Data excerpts
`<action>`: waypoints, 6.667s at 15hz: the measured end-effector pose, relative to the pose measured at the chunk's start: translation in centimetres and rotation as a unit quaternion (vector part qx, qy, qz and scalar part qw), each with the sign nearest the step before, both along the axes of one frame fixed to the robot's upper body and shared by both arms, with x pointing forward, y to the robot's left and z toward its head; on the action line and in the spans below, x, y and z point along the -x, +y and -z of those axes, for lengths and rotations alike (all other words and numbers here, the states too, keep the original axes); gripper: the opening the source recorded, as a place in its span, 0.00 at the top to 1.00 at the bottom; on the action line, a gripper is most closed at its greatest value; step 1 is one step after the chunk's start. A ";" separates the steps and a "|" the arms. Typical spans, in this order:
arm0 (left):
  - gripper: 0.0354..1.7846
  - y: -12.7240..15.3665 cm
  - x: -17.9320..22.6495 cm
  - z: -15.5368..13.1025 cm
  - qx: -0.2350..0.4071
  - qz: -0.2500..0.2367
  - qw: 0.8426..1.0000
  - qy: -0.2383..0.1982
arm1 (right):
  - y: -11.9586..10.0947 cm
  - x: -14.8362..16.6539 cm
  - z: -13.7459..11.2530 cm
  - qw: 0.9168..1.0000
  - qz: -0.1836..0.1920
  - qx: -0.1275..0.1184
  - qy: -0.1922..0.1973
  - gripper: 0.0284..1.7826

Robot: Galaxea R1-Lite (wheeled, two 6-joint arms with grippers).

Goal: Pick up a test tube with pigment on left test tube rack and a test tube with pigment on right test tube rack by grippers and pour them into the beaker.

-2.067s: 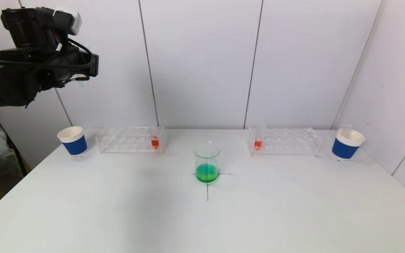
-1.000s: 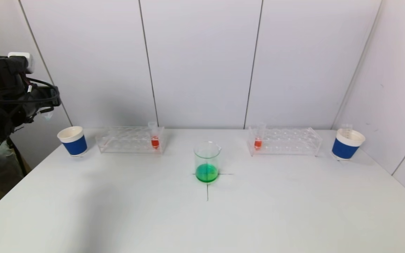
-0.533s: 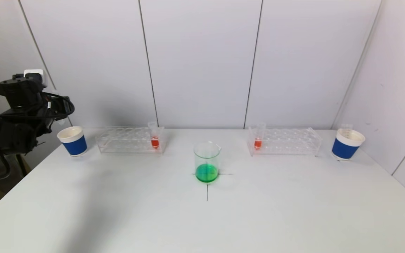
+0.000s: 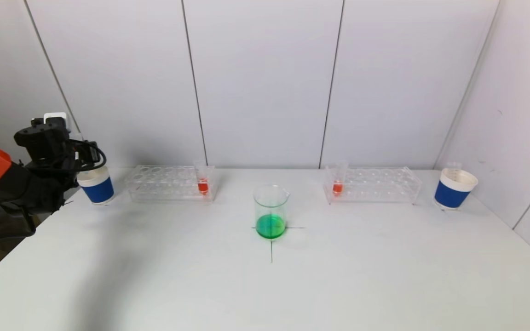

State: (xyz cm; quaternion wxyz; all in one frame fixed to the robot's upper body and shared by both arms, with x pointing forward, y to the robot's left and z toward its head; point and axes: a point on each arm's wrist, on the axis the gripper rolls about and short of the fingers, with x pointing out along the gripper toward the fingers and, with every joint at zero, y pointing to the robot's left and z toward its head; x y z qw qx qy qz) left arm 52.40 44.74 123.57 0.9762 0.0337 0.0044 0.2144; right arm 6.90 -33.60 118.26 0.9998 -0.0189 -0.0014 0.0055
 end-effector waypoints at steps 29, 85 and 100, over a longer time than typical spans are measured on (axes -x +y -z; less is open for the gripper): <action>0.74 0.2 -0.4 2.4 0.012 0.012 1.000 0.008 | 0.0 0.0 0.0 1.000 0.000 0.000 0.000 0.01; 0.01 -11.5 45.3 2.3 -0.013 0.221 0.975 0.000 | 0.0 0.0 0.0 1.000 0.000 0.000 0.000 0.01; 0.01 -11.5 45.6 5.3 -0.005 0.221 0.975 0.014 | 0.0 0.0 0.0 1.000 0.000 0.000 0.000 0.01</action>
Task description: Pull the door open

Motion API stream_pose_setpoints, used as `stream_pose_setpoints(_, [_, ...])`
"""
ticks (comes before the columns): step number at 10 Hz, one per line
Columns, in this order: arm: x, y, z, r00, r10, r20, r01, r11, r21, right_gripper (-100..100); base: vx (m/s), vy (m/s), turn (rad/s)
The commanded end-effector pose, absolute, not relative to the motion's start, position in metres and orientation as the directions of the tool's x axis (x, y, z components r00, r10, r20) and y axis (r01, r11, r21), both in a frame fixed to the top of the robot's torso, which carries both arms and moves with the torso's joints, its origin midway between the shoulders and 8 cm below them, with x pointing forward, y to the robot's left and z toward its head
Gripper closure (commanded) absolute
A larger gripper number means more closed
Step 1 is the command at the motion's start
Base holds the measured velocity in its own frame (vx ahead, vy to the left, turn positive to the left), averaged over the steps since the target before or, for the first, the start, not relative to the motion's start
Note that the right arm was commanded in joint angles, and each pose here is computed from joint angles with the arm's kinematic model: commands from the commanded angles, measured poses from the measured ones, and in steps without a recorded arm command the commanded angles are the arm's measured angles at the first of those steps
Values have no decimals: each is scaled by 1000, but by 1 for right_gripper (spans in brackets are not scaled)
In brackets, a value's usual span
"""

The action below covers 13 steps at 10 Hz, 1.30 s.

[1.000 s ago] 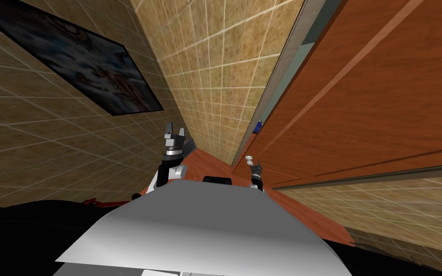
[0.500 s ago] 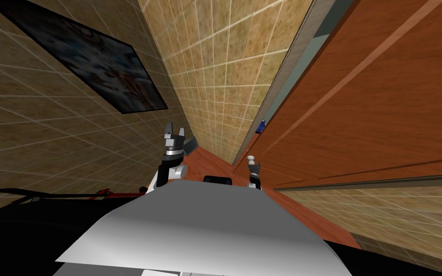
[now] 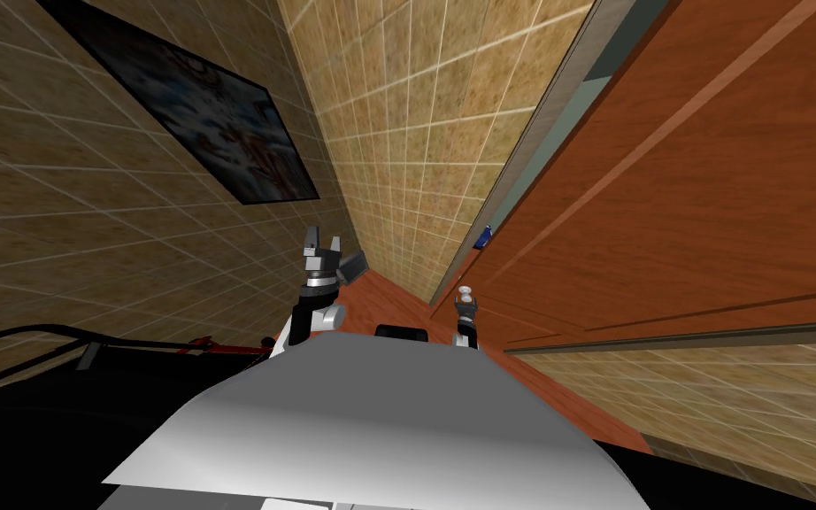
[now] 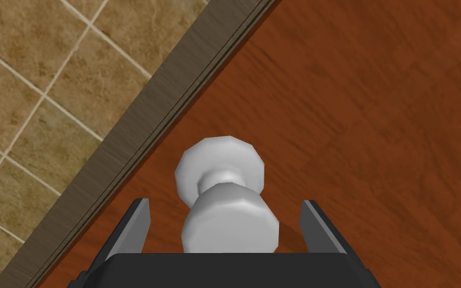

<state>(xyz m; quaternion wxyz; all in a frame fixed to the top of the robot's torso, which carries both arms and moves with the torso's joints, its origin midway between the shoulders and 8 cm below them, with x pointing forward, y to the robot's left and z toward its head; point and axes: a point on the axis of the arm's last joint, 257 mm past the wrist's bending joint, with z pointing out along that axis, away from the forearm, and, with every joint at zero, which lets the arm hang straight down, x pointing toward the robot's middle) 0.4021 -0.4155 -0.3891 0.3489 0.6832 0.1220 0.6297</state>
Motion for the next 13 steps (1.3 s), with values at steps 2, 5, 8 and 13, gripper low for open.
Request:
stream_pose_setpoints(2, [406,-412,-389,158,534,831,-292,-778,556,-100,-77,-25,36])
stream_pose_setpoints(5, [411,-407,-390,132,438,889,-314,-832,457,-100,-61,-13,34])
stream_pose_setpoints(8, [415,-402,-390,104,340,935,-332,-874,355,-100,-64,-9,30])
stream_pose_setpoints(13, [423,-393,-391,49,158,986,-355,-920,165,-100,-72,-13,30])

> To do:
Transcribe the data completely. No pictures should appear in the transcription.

> Solution for this problem:
`<action>`: waypoints, 6.667s at 15hz: the measured end-effector pose, relative to the pose measured at the chunk's start: translation in centimetres and rotation as a unit quaternion (vector part qx, qy, qz and scalar part qw), each with the sign nearest the step before, both along the axes of one frame fixed to the robot's upper body and shared by both arms, with x pointing forward, y to the robot's left and z toward its head; on the action line and in the spans below, x, y and z point along the -x, +y and -z of those axes, for lengths and rotations alike (all other words and numbers here, the states too, keep the original axes); gripper: the opening the source recorded, as a place in its span, 0.00 at the top to 1.00 at the bottom; on the action line, a gripper is most closed at its greatest value; step 1 is one step after the chunk's start. A ";" separates the steps and a "|" the arms. Typical spans, in this order:
arm0 (left):
  - gripper: 0.0354..1.7846
  - y: -12.7240..15.3665 cm
  - x: -17.9320..22.6495 cm
  - z: -15.5368..13.1025 cm
  - qx: -0.2350..0.4071
  - qz: -0.2500..0.2367
  - qw: 0.8426..1.0000
  - qy: -0.2383..0.1982
arm1 (right):
  - y: -11.9586..10.0947 cm
  - x: -14.8362..16.6539 cm
  - z: -13.7459..11.2530 cm
  - qw: 0.9168..1.0000
  - qz: -0.1836..0.1920
  - qx: -0.1275..0.1184
  - qy: -0.1922..0.1973
  - gripper: 0.0284..1.7826

Robot: Galaxea R1-Lite (wheeled, two 6-joint arms with grippers).

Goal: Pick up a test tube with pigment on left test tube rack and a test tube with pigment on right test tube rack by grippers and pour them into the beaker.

-2.067s: 
-1.000s: 
-0.533s: 
+0.000s: 

State: (xyz cm; quaternion wxyz; all in one frame fixed to the robot's upper body and shared by both arms, with x pointing forward, y to the robot's left and z toward its head; point and axes: a point on each arm's wrist, on the axis the gripper rolls about and short of the fingers, with x pointing out along the gripper toward the fingers and, with every joint at zero, y pointing to the robot's left and z toward its head; x y z qw qx qy qz) left arm 52.40 44.74 123.57 0.9762 0.0337 0.0044 0.2144; right arm 6.90 -33.60 118.26 0.9998 -0.0189 -0.0014 0.0055
 end-effector waypoints at steps 29, 85 and 100, over a longer time than typical spans are measured on (axes -x +y -z; less is open for the gripper): <action>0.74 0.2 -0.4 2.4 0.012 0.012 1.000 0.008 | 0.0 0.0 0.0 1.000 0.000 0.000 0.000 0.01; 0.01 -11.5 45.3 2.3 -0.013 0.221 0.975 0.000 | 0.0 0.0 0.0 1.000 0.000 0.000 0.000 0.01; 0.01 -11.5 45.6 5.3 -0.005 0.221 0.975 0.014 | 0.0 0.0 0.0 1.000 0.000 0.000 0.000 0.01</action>
Task description: Pull the door open

Motion API stream_pose_setpoints, used as `stream_pose_setpoints(_, [_, ...])`
"""
ticks (comes before the columns): step number at 10 Hz, one per line
Columns, in this order: arm: x, y, z, r00, r10, r20, r01, r11, r21, right_gripper (-100..100); base: vx (m/s), vy (m/s), turn (rad/s)
The commanded end-effector pose, absolute, not relative to the motion's start, position in metres and orientation as the directions of the tool's x axis (x, y, z components r00, r10, r20) and y axis (r01, r11, r21), both in a frame fixed to the top of the robot's torso, which carries both arms and moves with the torso's joints, its origin midway between the shoulders and 8 cm below them, with x pointing forward, y to the robot's left and z toward its head
Gripper closure (commanded) absolute
A larger gripper number means more closed
Step 1 is the command at the motion's start
Base holds the measured velocity in its own frame (vx ahead, vy to the left, turn positive to the left), averaged over the steps since the target before or, for the first, the start, not relative to the motion's start
Note that the right arm was commanded in joint angles, and each pose here is computed from joint angles with the arm's kinematic model: commands from the commanded angles, measured poses from the measured ones, and in steps without a recorded arm command the commanded angles are the arm's measured angles at the first of those steps
Values have no decimals: each is scaled by 1000, but by 1 for right_gripper (spans in brackets are not scaled)
In brackets, a value's usual span
"""

The action below covers 13 steps at 10 Hz, 1.30 s.

[1.000 s ago] 
[0.500 s ago] 
[now] 
[now] 

<state>(xyz m; quaternion wxyz; all in a frame fixed to the top of the robot's torso, which carries both arms and moves with the torso's joints, its origin midway between the shoulders and 8 cm below them, with x pointing forward, y to the robot's left and z toward its head; point and axes: a point on the axis of the arm's last joint, 257 mm past the wrist's bending joint, with z pointing out along that axis, away from the forearm, and, with every joint at zero, which lets the arm hang straight down, x pointing toward the robot's middle) 0.4021 -0.4155 -0.3891 0.3489 0.6832 0.1220 0.6297</state>
Motion for the next 13 steps (1.3 s), with values at steps 2, 5, 8 and 13, gripper low for open.
Request:
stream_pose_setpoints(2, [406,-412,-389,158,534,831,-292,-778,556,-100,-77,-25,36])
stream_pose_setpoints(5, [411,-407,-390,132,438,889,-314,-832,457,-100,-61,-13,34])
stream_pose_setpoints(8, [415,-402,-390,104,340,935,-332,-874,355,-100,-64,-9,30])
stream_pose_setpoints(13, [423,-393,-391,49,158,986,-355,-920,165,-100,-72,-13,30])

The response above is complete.